Records shown START
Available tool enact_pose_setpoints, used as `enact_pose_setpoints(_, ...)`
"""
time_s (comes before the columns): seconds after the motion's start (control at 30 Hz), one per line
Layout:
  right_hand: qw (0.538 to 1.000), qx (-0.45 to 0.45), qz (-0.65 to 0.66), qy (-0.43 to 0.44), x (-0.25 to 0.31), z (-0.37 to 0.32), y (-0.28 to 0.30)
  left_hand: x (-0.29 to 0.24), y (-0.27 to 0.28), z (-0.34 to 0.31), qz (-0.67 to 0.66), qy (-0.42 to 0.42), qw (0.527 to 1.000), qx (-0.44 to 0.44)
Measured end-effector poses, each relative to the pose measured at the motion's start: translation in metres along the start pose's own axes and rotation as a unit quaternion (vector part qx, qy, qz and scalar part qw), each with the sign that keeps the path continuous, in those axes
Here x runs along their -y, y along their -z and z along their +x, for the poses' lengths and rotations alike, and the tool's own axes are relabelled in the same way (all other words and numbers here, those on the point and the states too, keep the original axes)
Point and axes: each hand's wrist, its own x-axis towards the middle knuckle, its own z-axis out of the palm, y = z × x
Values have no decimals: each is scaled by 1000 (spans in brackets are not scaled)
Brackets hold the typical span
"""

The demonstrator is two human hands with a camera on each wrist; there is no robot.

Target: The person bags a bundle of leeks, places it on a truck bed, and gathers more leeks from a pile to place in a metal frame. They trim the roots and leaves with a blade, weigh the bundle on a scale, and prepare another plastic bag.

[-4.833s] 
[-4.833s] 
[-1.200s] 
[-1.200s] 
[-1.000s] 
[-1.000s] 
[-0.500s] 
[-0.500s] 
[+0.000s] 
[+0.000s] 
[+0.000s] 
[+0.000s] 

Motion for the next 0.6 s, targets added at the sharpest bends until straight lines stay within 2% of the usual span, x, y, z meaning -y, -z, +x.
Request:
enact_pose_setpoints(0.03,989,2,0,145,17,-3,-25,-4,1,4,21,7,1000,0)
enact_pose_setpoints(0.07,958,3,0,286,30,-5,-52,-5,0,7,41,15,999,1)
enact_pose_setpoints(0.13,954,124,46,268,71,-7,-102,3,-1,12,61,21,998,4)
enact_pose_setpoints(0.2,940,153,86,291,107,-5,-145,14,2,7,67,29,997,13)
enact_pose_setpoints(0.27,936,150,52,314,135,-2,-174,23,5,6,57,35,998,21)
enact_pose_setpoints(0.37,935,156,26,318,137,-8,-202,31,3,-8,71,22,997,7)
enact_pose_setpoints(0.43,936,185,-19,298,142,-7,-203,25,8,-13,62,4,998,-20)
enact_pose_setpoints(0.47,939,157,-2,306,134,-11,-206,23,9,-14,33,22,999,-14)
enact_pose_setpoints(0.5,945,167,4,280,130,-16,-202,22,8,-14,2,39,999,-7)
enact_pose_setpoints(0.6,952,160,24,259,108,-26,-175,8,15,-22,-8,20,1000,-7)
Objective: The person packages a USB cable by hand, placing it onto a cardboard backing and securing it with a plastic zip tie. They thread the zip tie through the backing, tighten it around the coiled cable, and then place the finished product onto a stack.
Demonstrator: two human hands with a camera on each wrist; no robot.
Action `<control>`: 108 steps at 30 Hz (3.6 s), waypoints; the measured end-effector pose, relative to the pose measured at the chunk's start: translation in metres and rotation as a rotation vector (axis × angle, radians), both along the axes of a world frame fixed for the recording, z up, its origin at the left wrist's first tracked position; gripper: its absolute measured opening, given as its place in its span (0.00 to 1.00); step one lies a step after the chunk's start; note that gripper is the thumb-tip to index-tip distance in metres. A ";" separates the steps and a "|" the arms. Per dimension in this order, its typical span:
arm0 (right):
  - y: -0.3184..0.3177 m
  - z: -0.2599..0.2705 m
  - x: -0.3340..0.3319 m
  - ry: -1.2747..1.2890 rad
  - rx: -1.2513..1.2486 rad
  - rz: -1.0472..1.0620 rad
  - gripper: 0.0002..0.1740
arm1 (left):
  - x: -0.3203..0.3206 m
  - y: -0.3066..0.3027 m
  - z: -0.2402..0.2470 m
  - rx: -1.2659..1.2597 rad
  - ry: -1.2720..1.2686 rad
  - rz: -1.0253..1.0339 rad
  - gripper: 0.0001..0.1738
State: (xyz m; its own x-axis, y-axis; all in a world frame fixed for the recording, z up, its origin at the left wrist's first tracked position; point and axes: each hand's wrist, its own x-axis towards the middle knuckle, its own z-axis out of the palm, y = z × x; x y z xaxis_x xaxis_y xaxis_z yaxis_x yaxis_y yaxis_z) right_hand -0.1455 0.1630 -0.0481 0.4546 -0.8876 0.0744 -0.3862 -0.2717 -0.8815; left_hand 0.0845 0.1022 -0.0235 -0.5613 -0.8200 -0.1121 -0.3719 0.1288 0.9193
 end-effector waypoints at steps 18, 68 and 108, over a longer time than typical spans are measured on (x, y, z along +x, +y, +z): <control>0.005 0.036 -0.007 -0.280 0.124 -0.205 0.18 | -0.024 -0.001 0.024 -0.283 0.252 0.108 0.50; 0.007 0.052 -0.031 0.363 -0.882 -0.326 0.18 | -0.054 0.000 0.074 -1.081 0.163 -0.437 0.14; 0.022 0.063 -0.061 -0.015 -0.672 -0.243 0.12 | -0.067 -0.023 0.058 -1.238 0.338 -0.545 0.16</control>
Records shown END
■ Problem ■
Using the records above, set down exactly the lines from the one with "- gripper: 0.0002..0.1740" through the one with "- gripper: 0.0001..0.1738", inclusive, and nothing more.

■ Solved problem ■
  - gripper: 0.0002..0.1740
arm1 (left):
  - x: -0.3203..0.3206 m
  - y: -0.3066..0.3027 m
  - z: -0.2402..0.2470 m
  - rx: -1.2659..1.2597 rad
  - ry: -1.2720..1.2686 rad
  - rz: -1.0253..1.0339 rad
  - gripper: 0.0001..0.1738

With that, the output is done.